# Exercise objective
How many lines in the records below hold the string "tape"? Please answer with the number and nothing more.

# Records provided
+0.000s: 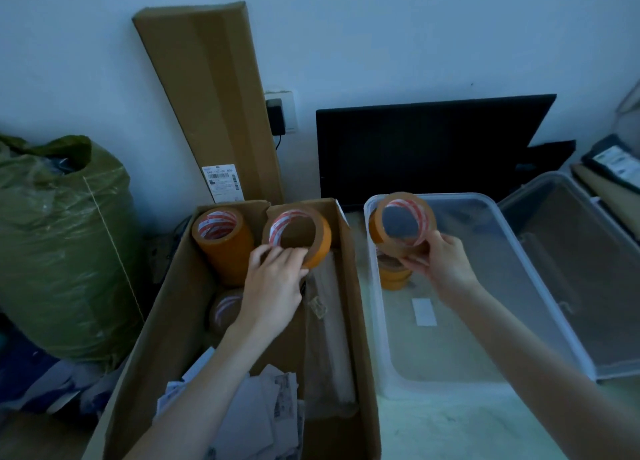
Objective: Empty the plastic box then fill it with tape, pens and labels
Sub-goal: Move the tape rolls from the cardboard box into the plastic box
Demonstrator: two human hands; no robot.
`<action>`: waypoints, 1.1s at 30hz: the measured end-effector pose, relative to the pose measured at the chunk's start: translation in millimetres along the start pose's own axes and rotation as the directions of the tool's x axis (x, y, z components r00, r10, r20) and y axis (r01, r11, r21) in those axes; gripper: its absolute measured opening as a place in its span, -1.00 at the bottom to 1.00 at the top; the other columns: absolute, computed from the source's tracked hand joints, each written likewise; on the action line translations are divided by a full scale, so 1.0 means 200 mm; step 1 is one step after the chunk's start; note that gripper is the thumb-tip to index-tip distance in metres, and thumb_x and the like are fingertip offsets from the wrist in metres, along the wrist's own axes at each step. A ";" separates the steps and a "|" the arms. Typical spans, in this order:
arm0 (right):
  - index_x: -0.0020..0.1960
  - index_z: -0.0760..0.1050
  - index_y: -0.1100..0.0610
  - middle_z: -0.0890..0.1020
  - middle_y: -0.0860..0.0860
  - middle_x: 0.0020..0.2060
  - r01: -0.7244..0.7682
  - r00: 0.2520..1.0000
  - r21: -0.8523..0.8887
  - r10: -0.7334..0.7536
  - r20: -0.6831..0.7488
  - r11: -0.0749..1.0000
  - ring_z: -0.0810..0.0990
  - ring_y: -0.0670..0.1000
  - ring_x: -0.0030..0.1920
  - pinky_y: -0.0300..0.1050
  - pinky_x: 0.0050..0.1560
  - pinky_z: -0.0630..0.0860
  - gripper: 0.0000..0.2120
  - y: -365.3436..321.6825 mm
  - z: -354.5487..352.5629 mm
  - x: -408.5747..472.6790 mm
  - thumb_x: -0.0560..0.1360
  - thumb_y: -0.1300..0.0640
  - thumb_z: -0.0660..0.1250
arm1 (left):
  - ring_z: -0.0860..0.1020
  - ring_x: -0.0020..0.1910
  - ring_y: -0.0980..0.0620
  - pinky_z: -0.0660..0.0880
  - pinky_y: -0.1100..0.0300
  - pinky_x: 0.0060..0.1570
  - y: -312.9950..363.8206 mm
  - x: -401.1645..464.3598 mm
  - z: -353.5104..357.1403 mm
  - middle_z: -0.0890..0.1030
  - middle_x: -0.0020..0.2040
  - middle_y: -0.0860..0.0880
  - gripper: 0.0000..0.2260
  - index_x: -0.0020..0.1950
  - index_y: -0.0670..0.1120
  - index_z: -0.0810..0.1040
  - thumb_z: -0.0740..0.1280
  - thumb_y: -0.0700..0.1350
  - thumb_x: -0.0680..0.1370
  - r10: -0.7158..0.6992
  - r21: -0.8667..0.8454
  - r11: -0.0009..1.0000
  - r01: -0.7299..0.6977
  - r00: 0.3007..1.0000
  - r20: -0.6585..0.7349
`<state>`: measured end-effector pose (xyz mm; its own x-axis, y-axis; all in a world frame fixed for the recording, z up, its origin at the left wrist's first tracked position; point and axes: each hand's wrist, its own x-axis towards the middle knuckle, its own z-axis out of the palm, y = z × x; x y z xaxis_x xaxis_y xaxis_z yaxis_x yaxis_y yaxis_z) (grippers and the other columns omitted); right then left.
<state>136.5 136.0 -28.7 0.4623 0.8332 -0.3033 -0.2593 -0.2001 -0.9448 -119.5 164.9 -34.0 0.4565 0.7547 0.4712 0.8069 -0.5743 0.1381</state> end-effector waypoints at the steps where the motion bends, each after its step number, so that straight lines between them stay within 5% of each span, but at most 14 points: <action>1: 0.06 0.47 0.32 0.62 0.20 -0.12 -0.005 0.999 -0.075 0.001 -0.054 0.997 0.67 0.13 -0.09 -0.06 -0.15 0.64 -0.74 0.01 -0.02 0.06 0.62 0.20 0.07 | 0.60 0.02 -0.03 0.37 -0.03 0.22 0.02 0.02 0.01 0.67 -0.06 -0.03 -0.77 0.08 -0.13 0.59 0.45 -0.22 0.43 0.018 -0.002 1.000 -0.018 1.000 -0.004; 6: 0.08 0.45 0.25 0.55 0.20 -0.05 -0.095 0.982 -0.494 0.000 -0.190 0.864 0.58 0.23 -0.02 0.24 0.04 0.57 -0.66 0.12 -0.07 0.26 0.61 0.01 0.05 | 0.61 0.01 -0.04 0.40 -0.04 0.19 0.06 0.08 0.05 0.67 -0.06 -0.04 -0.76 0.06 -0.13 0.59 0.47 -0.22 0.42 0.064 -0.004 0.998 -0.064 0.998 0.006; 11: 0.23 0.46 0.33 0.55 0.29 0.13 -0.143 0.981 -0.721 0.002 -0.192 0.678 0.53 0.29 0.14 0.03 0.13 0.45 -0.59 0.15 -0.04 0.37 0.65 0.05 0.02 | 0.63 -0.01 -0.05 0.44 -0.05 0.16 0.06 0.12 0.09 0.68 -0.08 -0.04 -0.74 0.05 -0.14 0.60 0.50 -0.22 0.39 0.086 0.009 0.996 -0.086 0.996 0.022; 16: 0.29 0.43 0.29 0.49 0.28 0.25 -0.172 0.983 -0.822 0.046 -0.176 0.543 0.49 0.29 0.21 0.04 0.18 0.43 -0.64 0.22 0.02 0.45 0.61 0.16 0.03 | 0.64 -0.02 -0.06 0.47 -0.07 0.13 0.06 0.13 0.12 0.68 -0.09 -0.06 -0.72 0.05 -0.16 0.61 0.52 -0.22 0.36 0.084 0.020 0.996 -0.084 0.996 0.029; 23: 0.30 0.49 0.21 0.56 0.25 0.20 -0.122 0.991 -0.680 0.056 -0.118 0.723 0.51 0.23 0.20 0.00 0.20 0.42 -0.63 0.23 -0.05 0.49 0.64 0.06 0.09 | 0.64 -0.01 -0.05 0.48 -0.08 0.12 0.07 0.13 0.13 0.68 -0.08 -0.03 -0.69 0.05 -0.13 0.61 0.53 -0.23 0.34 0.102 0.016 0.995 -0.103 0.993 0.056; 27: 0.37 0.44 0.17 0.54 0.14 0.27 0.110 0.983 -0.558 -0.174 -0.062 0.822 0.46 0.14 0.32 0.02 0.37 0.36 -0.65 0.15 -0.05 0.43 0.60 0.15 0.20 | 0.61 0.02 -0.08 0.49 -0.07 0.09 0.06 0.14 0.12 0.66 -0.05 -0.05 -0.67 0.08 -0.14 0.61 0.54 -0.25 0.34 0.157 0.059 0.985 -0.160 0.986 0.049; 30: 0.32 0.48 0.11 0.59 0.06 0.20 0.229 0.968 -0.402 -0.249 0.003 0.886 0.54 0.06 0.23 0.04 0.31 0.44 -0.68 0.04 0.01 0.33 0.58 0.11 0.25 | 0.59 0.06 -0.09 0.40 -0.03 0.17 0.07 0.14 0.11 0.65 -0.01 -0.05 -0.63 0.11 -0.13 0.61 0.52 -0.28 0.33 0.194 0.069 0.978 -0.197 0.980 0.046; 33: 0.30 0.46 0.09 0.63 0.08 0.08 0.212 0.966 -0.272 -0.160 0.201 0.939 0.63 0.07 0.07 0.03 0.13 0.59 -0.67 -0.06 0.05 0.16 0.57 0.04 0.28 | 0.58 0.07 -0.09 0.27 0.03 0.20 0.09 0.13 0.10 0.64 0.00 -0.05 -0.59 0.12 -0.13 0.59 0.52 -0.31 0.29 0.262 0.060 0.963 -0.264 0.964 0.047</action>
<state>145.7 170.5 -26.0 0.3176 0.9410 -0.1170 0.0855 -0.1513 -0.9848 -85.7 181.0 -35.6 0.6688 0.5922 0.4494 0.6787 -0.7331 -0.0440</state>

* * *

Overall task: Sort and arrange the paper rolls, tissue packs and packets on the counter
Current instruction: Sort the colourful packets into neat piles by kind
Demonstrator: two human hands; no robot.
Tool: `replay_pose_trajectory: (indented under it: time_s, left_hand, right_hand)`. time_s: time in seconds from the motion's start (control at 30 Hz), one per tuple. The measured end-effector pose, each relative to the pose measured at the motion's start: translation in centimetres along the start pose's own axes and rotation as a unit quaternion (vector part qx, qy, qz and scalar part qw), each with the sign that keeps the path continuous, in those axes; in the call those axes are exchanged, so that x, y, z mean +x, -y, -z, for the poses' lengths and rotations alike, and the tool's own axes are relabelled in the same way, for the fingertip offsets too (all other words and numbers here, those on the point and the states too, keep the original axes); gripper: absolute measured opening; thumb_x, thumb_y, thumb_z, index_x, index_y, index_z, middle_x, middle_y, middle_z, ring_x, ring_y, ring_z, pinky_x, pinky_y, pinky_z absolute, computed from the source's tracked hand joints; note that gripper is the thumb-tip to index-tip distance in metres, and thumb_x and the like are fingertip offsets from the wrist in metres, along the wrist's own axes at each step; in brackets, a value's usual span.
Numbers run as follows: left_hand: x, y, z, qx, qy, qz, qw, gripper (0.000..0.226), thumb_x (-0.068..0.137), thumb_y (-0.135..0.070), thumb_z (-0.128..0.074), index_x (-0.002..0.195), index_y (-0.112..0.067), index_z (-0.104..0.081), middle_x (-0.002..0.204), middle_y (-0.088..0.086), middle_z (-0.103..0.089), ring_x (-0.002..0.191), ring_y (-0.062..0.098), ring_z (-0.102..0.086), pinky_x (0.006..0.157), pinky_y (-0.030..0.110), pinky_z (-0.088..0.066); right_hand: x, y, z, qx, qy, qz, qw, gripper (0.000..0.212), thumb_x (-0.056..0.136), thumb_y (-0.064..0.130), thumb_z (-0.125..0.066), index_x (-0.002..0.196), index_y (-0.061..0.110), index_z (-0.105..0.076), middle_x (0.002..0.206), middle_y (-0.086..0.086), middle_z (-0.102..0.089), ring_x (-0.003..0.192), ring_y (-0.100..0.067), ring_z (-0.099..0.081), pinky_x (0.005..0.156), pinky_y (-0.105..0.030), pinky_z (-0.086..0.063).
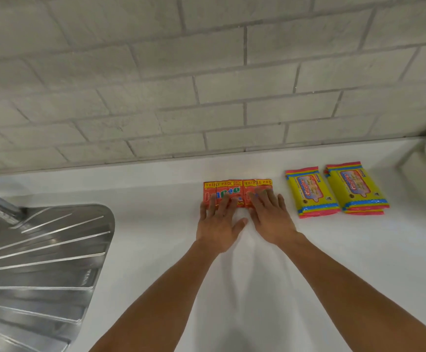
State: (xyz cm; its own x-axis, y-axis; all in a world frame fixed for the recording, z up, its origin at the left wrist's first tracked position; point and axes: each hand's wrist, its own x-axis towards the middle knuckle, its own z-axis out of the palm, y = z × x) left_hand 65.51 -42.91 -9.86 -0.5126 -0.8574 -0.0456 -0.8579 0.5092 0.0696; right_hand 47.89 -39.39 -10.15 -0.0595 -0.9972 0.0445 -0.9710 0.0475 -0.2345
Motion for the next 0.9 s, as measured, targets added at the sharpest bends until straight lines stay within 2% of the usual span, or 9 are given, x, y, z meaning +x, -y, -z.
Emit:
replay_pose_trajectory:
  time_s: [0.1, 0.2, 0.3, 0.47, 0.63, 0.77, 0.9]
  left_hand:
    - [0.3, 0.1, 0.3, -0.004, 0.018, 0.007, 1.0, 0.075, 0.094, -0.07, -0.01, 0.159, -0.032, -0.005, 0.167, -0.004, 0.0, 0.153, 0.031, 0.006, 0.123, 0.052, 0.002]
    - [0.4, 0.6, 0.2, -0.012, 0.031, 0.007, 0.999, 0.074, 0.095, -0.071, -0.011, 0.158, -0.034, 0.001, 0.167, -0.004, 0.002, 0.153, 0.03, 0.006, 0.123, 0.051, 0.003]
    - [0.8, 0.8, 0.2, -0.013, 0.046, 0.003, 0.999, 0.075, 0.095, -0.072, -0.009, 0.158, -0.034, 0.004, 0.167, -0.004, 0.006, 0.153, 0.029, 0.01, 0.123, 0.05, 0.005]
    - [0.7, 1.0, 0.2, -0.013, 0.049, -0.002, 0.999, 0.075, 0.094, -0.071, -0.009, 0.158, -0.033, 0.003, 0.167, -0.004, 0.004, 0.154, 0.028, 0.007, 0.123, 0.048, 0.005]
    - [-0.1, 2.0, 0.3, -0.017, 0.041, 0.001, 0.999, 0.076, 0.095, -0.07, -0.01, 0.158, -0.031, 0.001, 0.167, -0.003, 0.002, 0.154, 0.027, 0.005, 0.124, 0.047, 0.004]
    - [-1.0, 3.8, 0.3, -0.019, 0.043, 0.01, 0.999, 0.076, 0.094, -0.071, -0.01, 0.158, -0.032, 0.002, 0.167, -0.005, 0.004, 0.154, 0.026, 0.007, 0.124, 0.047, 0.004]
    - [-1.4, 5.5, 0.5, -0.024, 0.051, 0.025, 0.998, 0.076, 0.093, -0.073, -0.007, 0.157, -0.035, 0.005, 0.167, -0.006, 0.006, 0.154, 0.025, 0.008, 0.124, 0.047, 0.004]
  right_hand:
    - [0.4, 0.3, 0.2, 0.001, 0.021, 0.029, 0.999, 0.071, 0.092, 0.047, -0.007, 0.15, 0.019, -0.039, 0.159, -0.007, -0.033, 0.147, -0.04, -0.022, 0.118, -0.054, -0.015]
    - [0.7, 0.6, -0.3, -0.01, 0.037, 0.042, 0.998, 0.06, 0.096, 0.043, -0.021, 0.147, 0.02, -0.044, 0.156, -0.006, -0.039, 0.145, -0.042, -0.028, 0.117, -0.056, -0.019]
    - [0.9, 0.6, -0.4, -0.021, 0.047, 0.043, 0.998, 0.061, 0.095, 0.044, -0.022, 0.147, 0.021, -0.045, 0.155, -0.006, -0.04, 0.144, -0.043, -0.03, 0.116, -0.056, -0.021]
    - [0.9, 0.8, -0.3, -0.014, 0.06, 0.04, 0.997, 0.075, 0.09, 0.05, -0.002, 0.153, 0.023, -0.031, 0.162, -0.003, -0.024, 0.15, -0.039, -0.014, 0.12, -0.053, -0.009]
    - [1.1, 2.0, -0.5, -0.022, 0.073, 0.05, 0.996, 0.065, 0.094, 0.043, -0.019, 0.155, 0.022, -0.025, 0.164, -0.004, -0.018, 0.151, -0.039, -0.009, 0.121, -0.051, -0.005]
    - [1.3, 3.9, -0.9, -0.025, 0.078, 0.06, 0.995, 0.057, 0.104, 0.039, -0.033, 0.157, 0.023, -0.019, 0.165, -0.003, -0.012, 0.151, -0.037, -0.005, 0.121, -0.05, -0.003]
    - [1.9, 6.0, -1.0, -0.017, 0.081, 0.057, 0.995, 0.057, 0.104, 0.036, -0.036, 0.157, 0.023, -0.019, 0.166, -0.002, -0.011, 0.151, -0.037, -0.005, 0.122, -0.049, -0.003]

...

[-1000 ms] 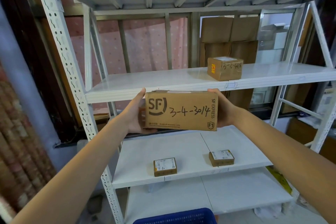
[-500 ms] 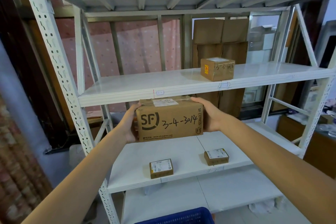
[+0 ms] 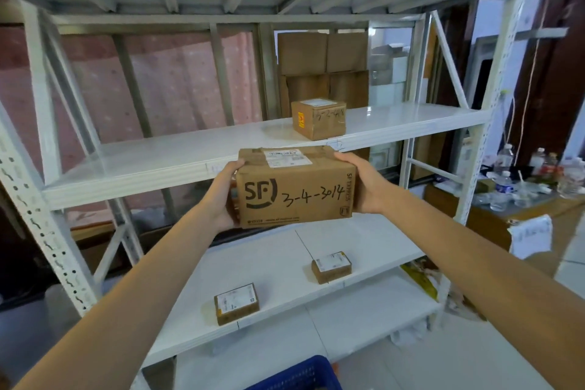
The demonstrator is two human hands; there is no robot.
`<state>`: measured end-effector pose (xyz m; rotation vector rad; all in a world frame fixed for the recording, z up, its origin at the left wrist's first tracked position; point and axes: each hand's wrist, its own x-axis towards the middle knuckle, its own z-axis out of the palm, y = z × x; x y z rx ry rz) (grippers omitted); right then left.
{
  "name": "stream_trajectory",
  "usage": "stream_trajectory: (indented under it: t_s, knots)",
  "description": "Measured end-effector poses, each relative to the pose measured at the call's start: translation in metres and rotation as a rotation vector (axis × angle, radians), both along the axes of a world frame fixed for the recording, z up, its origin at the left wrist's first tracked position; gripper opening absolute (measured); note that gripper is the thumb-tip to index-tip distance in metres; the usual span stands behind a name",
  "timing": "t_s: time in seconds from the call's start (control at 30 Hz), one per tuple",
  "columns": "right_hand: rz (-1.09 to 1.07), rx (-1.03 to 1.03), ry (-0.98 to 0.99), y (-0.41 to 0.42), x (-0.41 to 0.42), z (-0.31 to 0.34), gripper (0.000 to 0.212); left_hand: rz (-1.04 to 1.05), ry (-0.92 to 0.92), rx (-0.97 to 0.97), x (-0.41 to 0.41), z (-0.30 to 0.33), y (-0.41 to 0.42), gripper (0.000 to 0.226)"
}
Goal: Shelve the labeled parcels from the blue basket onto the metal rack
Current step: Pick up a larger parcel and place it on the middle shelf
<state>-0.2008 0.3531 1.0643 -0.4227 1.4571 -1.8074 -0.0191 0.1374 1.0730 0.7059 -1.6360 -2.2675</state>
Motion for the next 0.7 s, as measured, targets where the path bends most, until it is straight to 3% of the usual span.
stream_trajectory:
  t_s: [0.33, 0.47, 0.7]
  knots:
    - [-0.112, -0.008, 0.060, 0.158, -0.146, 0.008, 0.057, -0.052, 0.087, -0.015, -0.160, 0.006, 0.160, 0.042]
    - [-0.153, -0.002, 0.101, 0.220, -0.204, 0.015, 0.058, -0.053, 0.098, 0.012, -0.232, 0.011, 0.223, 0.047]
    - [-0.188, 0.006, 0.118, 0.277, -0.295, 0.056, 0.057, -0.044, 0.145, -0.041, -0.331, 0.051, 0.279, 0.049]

# Finished exercise
2